Résidences sécurisées: derrière les grilles

Le 15-12-2010
Par xadmin

Dans le Film la Zona, il est question d’une résidence ultra surveillée à l’intérieur de laquelle les règles de la copropriété sont assez particulières. L’assemblée générale suit des règles qui ne sont pas celles de la société, et bénéficie de la coupable indulgence des autorités. Les coproprios de la Zona, de riches résidents paranoïaques, n’hésiteront pas à assassiner un ado qui a commis une « effraction » de domicile. Cette fiction mexicaine pousse la logique sécuritaire à son paroxysme, et toutes les « résidences ultra surveillées » ne sont pas des citadelles meurtrières.

Le phénomène a vu le jour au Brésil, où les disparités sociales sont brutales. Il a touché le Mexique, où la classe dirigeante a construit des murs pour se protéger des « classes dangereuses », essentiellement des gamins des rues shootés à la colle et des membres de gang. Entreprises de sécurité privée dotées de véritables pouvoirs de police, technologie sécuritaire High Tech avec vidéo protection et système performants de digicodes. Les copropriétaires exercent un pouvoir absolu sur la résidence et décrètent qui peut ou ne peut pas y rentrer. Il faut bien souvent montrer patte blanche. Aux Etats-Unis, le marché des « ressorts » s’est bien développé, mais à la différence des pays d’Amérique centrale et du Sud, le « resort » n’a pas vocation à accélérer la ségrégation sociale, mais plutôt à offrir un cadre privilégié (écoles, golf, piscines…) à des familles qui fuient le stress de la Ville.

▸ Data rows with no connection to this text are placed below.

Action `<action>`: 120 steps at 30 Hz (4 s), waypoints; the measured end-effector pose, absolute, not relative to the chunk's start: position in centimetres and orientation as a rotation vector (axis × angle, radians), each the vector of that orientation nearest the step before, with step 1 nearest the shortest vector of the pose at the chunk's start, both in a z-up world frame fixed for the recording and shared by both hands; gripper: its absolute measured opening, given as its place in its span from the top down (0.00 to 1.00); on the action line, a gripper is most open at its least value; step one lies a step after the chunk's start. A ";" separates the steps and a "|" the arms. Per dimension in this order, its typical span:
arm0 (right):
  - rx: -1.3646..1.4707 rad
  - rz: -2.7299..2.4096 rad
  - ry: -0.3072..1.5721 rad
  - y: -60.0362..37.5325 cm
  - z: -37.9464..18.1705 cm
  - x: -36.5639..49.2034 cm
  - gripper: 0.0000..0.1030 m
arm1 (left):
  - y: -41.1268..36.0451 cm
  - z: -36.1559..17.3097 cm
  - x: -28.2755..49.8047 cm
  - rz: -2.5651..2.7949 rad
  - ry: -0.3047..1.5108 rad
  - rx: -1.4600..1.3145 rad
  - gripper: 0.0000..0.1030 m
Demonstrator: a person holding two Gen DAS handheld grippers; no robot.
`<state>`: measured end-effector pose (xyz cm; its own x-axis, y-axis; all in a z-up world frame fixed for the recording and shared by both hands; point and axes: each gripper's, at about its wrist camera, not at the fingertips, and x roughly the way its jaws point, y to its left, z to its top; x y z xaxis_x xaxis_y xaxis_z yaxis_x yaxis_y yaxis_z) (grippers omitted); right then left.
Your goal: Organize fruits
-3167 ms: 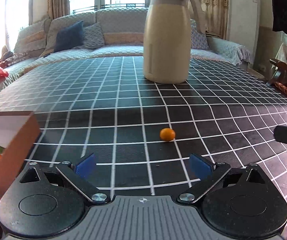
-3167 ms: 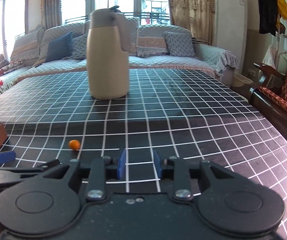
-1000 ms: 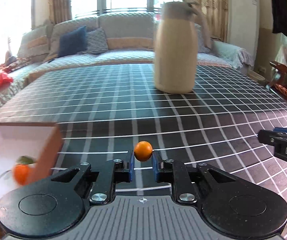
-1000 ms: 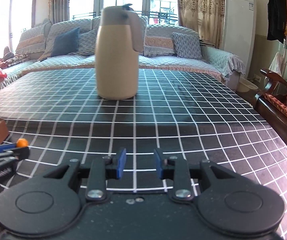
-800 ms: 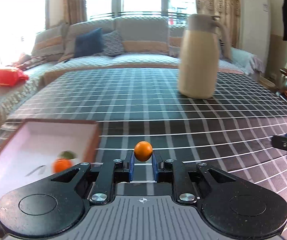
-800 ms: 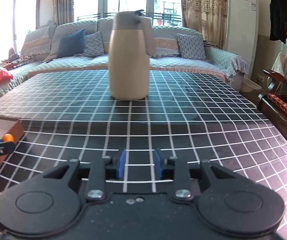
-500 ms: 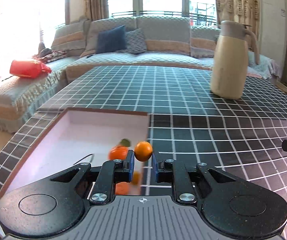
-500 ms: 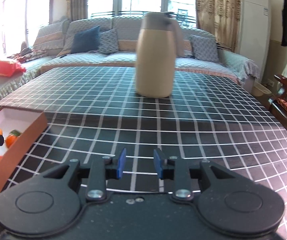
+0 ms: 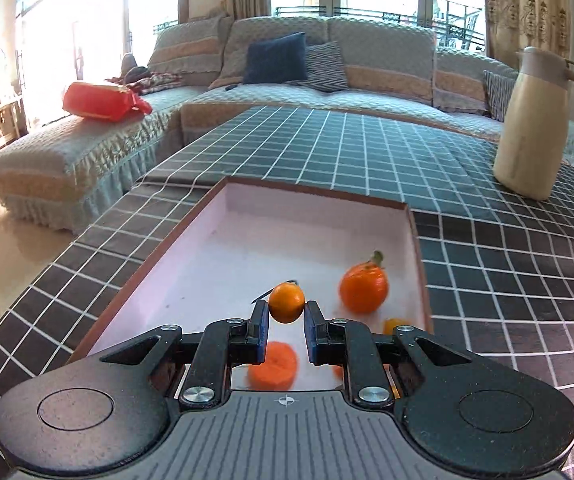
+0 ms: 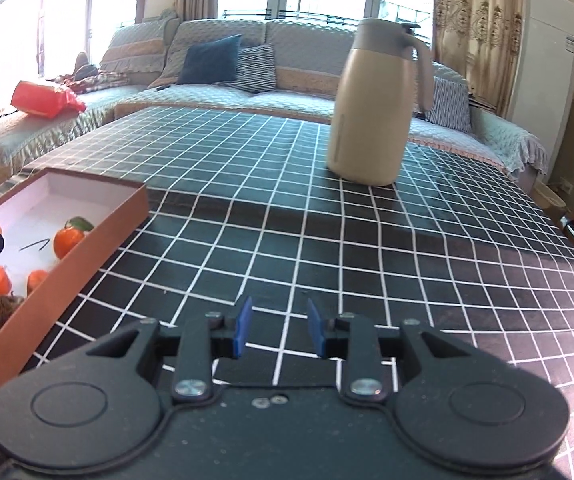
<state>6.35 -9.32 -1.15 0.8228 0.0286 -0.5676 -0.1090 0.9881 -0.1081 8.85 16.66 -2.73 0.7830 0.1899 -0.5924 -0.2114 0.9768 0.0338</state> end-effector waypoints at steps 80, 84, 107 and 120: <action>-0.093 0.295 0.542 0.3 0.4 -7.9 0.30 | 18.6 -0.2 -10.4 0.323 0.582 -0.010 0.04; -0.105 0.298 0.544 0.6 0.1 -8.1 0.30 | 19.1 -0.2 -10.6 0.327 0.582 -0.022 0.04; -0.103 0.308 0.554 1.2 -0.2 -7.8 0.31 | 19.2 -0.6 -11.1 0.324 0.592 -0.002 0.04; -0.098 0.300 0.554 0.9 -0.1 -7.7 0.32 | 18.7 -0.5 -10.9 0.307 0.596 0.001 0.04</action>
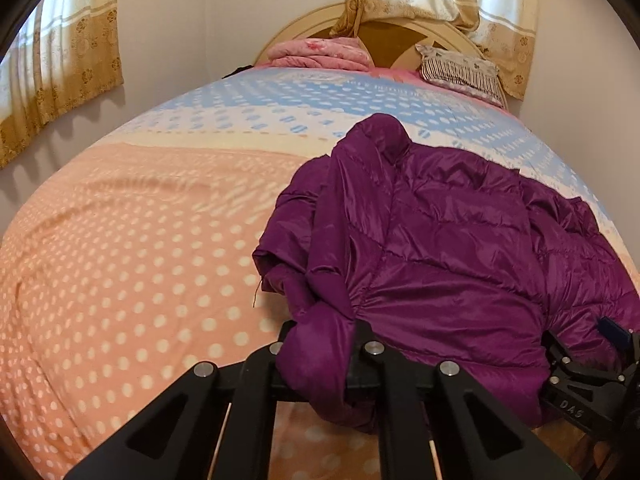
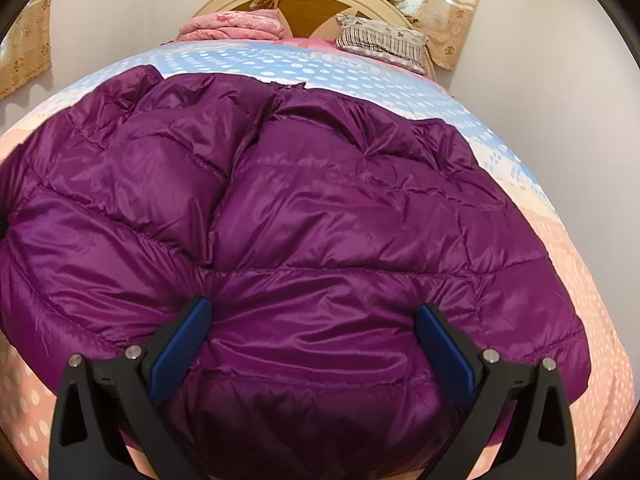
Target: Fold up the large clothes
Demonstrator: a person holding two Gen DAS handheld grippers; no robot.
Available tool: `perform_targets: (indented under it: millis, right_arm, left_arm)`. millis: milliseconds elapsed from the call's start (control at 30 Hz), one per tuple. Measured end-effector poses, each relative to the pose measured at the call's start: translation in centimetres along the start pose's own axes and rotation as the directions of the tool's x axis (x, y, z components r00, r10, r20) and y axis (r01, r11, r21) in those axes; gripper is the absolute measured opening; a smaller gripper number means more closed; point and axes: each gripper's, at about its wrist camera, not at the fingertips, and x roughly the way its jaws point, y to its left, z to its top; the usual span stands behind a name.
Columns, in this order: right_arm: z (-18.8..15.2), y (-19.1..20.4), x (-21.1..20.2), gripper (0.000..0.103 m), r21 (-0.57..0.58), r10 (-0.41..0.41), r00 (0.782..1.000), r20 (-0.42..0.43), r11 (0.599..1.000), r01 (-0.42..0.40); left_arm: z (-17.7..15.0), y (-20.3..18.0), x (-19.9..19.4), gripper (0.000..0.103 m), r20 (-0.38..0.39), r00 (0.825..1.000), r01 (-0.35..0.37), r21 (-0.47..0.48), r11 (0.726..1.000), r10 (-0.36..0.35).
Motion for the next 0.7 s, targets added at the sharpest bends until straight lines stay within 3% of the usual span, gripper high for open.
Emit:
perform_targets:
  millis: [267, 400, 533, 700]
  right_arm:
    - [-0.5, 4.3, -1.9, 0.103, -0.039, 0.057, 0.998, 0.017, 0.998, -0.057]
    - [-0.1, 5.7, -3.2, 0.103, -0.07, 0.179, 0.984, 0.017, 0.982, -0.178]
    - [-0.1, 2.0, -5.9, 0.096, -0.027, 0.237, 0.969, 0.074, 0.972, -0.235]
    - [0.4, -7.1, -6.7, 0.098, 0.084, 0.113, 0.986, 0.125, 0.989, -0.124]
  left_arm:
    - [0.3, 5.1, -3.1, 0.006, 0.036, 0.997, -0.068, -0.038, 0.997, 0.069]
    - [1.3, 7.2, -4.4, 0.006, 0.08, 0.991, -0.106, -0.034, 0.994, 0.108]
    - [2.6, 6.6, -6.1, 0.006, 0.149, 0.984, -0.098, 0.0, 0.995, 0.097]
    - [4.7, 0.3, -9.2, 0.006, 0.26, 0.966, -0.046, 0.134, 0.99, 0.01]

En France, ces résidences ont fait leur apparition à la fin années 90. D’abord dans le Sud. Les complexes de villas avec vidéo surveillance et gardiennage sont nombreuses dans le Var. Elles ont ensuite essaimé à Rambouillet, Neuilly Sur Seine, Toulouse, Lyon.... Pour louer ou acheter un bien dans ces complexes sécuritaires, il faut se soumettre à une enquête approfondie : solvabilité, moralité. Le syndic qui gère ces complexes de villas ultra surveillées est souvent intraitable dans ses choix et ses motivations. Jacques B. a acheté un appartement de haut standing dans une de ces résidences « surveillées », mais il n’apprécie pas les termes que l’on accole souvent à ces projets immobiliers : ghettos pour riches, bunkers, résidences ultra surveillées. Il a choisi, avec sa femme, ce type de résidence pour « être plus tranquille ». Habitait-il dans un quartier dangereux auparavant ? « Non, j’étais dans un petit village. Mais avec tout ce qu’on entend et ce qu’on voit au JT…On voulait juste être entre.. » Cultiver l’entre- soi ? « On cherchait la sécurité et la tranquillité, pour nous et notre fille. On connaissait tous nos voisins, on n’avait pas de problème de nuisances sonores, d’incivilité. » Il a choisi toutefois de retourner dans son village et a légué l’appartement à sa fille et son beau-fils. « Je dois reconnaître qu’il est parfois difficile de venir à l’improviste. Il y a un gros turn over chez les vigiles qui assurent le gardiennage et certains ne nous connaissaient pas. Ils passaient beaucoup de temps à essayer de joindre ma fille. On était coincé quarante minutes à l’entrée du complexe, ce n’était pas très agréable. »

De plus en plus prisé par les classes moyennes et les seniors en France, ce type de projet immobilier a de beaux jours devant lui. Régulièrement, promoteurs et édiles se rencontrent et discutent des modalités d’attribution de terrain. La peur de l’autre, l’instrumentalisation du thème de la sécurité à des fins politiques, le battage médiatique autour de certains faits divers vont bien sûr creuser le « socle » de ces affinités et beaucoup voudront se retrancher derrière des murs épais, des vidéos caméras et pourquoi pas des grillages électricités. En espérant que la vie à l’intérieur de ces bunker ne vire pas au cauchemar de la Zona.